So I’ve seen Howard Jones a few times in recent years, as part of Regeneration Tour in 2013 (Thunder Valley), and then the (renamed) RetroFutura in 2014 (Thunder Valley and Mountain Winery).
One change with this smaller dedicated show is that just one other player shared the stage with HoJo, Robbie Bronnimann, who is phenomenal in his own right, throwing down beats and samples and additional keyboards.
HoJo came onto the stage as joyful as ever, and exclaimed with deep earnestness: “Utter great pleasure to be here tonight!”
He seemed to alternate every other song leaving his larger station at the rear of the stage on keyboards to come closer to the audience with his keytaur in hand.
It was actually a great crowd – very engaged and into it.
After an intro and “Pearl in the Shell”, HoJo asked, “do you know how this one goes?” and broke into “Like to Get to Know You Well” and the audience was more than happy to sing along, finishing the chorus (to which HoJo at one point threw out a very English “cheers!“).
He gave a little intro to each song; some context.

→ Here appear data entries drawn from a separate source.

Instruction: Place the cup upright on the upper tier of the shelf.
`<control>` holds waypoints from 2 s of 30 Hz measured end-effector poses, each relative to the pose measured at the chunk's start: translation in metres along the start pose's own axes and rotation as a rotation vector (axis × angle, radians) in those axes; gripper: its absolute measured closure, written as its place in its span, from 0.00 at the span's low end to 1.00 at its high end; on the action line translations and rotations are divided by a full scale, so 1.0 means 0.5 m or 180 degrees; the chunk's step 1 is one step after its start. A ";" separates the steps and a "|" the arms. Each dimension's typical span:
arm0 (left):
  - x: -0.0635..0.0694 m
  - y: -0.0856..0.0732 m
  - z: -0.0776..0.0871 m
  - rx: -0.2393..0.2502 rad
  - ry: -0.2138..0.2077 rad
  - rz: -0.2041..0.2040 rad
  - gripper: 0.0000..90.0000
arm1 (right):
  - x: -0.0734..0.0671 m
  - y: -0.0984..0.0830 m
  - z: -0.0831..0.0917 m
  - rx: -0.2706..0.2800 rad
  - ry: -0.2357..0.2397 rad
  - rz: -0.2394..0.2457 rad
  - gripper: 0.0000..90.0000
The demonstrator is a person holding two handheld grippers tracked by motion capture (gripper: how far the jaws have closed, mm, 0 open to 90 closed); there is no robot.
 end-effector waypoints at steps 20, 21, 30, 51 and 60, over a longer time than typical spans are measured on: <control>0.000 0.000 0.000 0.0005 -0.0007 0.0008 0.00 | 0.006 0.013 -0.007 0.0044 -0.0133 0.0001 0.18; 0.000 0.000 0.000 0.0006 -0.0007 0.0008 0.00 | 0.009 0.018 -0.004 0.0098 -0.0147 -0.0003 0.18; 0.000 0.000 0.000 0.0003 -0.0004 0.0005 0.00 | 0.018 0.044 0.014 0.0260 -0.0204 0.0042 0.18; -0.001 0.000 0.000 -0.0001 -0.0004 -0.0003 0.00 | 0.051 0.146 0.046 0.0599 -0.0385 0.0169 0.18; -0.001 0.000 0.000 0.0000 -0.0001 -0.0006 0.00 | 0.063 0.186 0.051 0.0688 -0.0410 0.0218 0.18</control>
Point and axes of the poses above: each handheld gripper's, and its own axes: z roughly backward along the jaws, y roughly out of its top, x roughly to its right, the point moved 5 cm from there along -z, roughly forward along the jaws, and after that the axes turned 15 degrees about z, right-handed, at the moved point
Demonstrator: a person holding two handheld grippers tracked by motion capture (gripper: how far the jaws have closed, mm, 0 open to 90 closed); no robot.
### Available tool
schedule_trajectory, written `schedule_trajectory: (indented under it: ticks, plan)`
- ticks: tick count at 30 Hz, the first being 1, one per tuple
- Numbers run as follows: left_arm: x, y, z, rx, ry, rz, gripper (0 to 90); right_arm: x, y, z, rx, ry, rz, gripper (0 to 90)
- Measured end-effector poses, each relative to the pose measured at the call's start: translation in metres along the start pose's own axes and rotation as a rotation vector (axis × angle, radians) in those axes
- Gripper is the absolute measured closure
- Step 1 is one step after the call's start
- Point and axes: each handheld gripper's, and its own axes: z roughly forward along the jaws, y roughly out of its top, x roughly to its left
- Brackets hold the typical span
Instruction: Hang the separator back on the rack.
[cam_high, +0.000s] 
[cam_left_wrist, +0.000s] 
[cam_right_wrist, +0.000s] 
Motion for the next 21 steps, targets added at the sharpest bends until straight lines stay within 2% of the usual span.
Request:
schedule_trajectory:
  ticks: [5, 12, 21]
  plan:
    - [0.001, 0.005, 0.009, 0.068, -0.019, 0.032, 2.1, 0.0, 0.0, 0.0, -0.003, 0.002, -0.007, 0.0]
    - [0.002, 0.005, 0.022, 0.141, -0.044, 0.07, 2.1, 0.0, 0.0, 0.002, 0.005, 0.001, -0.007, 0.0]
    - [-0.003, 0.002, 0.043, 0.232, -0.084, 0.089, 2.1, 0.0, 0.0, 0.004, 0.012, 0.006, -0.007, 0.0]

For “Everlasting Love”, “imagine that we’re in a bar in the old wild west…”
“No One Is to Blame”? “A song about wanting things you can’t have, necessarily, but not beating yourself up too much about it.”
Most shows, doing photography, even up front, I feel mostly invisible (in my head, anyway). So it’s always a bit startling when an artist directly addresses me or interacts with me, to realize what is happening. As preface to “The Prisoner”, HoJo motioned to me and said, “This is a song about someone who takes photographs of people. And about the theory that each picture captures someone’s soul.” Thankfully, he followed that sentiment by saying he didn’t subscribe to it himself.
There were a few more interactions throughout the night. He feeds off of the positive energy of the crowd and then feeds it right back to them, building the concert song after song. He’s just so positive and fun, and it’s gratifying when an artist is “in real life” even more than what you conjured up in your mind. He is the embodiment of the messages and vibes of his work.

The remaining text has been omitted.